The Mediterranean diet, with its emphasis on eating less meat and more fruits, vegetables, whole grains, legumes, nuts, fish, and olive oil, may help increase in vitro fertilization (IVF) success rates in certain women. The research, published in Human Reproduction, included 244 non-obese women, aged 22 to 41, who underwent their first IVF procedure in an Assisted Conception Unit in Athens, Greece, between November 2013 and September 2016. Prior to IVF, the women completed a food-frequency questionnaire that researchers used to determine how closely their diets matched the Mediterranean diet over the previous six months (MedDietScore). After the first IVF cycle, researchers tracked the women to monitor successful implantations, pregnancies, and live births. Comparing the MedDietScores and IVF outcomes, they found that:
In women under 35, higher MedDietScores, indicating closer compliance with the Mediterranean diet, were associated with higher rates of pregnancy and live birth:
Those with the highest MedDietScores were 25% more likely to become pregnant and 28% more likely to have a live birth compared with women with the lowest scores.
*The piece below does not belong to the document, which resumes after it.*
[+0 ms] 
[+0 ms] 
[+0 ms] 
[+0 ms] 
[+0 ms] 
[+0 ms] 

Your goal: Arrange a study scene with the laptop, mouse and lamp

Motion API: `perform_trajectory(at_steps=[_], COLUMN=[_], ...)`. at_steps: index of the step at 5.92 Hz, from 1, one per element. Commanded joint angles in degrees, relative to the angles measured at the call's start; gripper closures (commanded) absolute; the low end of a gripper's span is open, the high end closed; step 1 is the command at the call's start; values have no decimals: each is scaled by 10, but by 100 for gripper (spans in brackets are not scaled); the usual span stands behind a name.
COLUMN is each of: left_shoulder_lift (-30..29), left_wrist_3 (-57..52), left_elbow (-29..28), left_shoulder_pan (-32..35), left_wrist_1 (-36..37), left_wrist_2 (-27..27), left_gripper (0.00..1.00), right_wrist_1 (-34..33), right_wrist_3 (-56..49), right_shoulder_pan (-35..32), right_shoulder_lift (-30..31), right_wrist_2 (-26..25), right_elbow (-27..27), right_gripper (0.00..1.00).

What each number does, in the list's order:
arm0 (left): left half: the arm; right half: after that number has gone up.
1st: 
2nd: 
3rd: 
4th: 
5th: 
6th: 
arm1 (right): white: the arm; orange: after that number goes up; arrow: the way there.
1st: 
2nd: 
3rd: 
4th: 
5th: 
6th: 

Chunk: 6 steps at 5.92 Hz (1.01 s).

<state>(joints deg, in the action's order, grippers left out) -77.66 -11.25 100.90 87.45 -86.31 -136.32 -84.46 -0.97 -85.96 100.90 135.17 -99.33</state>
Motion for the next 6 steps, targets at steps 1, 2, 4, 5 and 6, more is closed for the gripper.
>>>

Every five-point increase of MedDietScores was estimated to be associated with an approximately 2.7 times higher chance of achieving pregnancy and live birth.
In women 35 and older, MedDietScores were not correlated with pregnancy or live birth rates.
Researchers point out that age is among the most important factors impacting fertility, which may explain why the positive results were restricted to those under 35. However, while age is crucial, these findings highlight that a healthy diet is also important. Previous research further indicates certain food groups in the Mediterranean diet are individually associated with certain aspects of IVF success. For example, in one study, eating cereals, fruits, and vegetables was associated with better embryo quality in women undergoing IVF. In another study, eating fruits and vegetables was even associated with increased male fertility. Considering all of this, plus the myriad of other benefits associated with the Mediterranean diet, it could be a good choice for the whole family.